The priest's voice was troubled, and it went to the bottom of Suzanne's heart. She cast on him a look full of compassion: You are unhappy, she asked.
—Do not say that, do not say that! Unhappy! yes, I may have been so, but now I am so no longer. Are you not there? Has not your presence caused all the dark clouds to fly away? No, I am no longer unhappy; it would be a blasphemy to say so, when God has permitted you, by some way or other of his mysterious and infinite wisdom, to come and bring happiness to my hearth!
—Happiness! I bring happiness to you! But who am I? a little girl just out of school, who knows nothing of life.
—And that is what makes you more charming. You are a rose which the breath of morning, pure as it is, has not yet touched. Life! dear child, do not seek to know it too soon. It is a vale of tears, and those who know it best are those who have suffered most deception and weeping.
—But a priest is safe from deception and sorrows….
—Ah, Mademoiselle, you with that clear and honest look, you do not know all that passes at the bottom of a man's heart.
Alas, we priests, we are but men, more miserable than others, that is the difference … yes, more miserable because we are more alone. Ah, you cannot understand how painful it is never to have anybody to whom you can open your heart; no one to partake your joys and mitigate your griefs; no loved soul to respond to your soul; no intellect to understand your intellect. Alone, eternally alone, that is our lot. We are men of all families; friends of all, and we have no friends; counsellors to all, and no one gives us salutary advice; directors of all consciences, and we have no one to direct ours, but the evil thoughts which spring from our weariness and our isolation. But why do I speak to you of all that, am I mad? Let us talk about yourself. Come, dear child, I have made my little disclosures to you, make yours to me, open your heart to me … speak … speak.

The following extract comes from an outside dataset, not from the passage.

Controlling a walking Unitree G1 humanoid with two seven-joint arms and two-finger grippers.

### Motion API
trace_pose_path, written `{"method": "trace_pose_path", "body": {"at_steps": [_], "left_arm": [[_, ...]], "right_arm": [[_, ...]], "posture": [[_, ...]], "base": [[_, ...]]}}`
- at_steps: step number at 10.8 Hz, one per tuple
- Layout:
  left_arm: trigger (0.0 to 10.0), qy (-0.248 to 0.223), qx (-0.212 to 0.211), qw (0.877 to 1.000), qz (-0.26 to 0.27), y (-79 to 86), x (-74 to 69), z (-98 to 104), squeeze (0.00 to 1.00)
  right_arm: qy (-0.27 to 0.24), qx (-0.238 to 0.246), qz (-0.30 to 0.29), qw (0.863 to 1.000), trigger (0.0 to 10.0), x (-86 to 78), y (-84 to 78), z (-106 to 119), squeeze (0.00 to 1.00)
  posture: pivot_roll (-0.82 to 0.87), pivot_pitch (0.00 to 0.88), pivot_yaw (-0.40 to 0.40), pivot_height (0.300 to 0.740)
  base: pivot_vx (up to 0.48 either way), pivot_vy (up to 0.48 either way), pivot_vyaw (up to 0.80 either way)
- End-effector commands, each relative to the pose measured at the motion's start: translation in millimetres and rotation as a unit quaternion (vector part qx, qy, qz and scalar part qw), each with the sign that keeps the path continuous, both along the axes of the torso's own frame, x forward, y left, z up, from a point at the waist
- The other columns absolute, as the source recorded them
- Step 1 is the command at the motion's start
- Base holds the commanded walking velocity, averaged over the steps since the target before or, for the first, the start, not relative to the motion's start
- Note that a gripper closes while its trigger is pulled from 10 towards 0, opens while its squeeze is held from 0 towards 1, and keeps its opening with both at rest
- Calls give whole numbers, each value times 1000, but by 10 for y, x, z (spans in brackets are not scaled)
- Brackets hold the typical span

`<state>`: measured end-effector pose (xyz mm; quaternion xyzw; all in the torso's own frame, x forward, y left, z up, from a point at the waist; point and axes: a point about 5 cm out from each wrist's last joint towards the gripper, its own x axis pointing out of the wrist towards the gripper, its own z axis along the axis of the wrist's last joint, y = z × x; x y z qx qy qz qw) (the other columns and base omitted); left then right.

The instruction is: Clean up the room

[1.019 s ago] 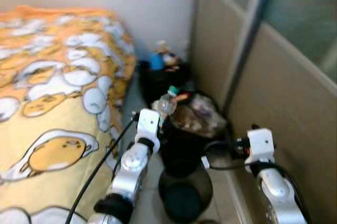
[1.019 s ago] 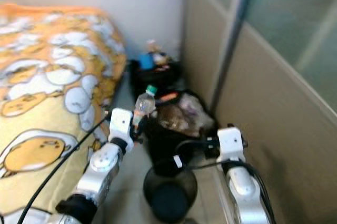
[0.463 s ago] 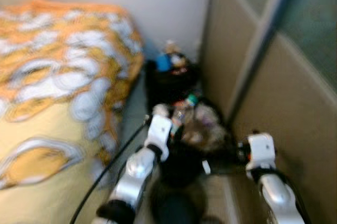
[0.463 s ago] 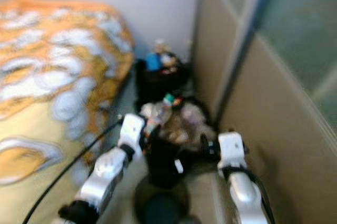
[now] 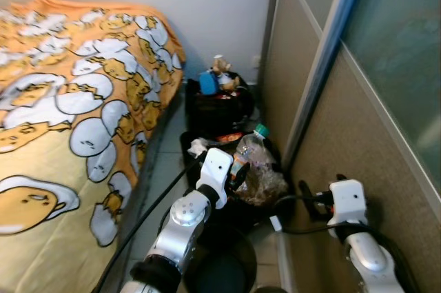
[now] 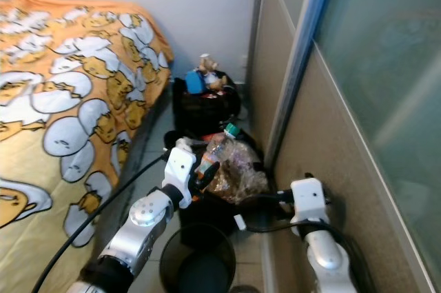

—Well, yes, I wanted to see you, to speak with you, to ask your advice. I used to meet you before from time to time in your walks, now you never go out. I have gone to Mass, notwithstanding the displeasure it causes my father, I thought your looks avoided mine. What have I done to you? I don't believe I have done anything wrong. This evening I had a dispute with my father. I went out not knowing where I went; the rain overtook us and I met you.
Marcel trembled. He had taken the young girl's hand, but he quickly dropped it, fearing she might observe his agitation.
—Ah! Suzanne continued, there are hours when I miss the school, my companions, the long cold corridors, our silent school-room, even the under-mistresses. I am ashamed of it, and angry with myself, but I must-confess it. Is this then that liberty I so desired? I was a prisoner then, but I was peaceful, I was happy: I see it now. Weariness consumes me here. I see no aim for my life. I had one consolation; my religious duties. That is taken away from me. For my father has formally forbidden me this evening to go to church. If I go there again, I disobey my father and I grieve him. If I obey his orders, I take away the only happiness of my life.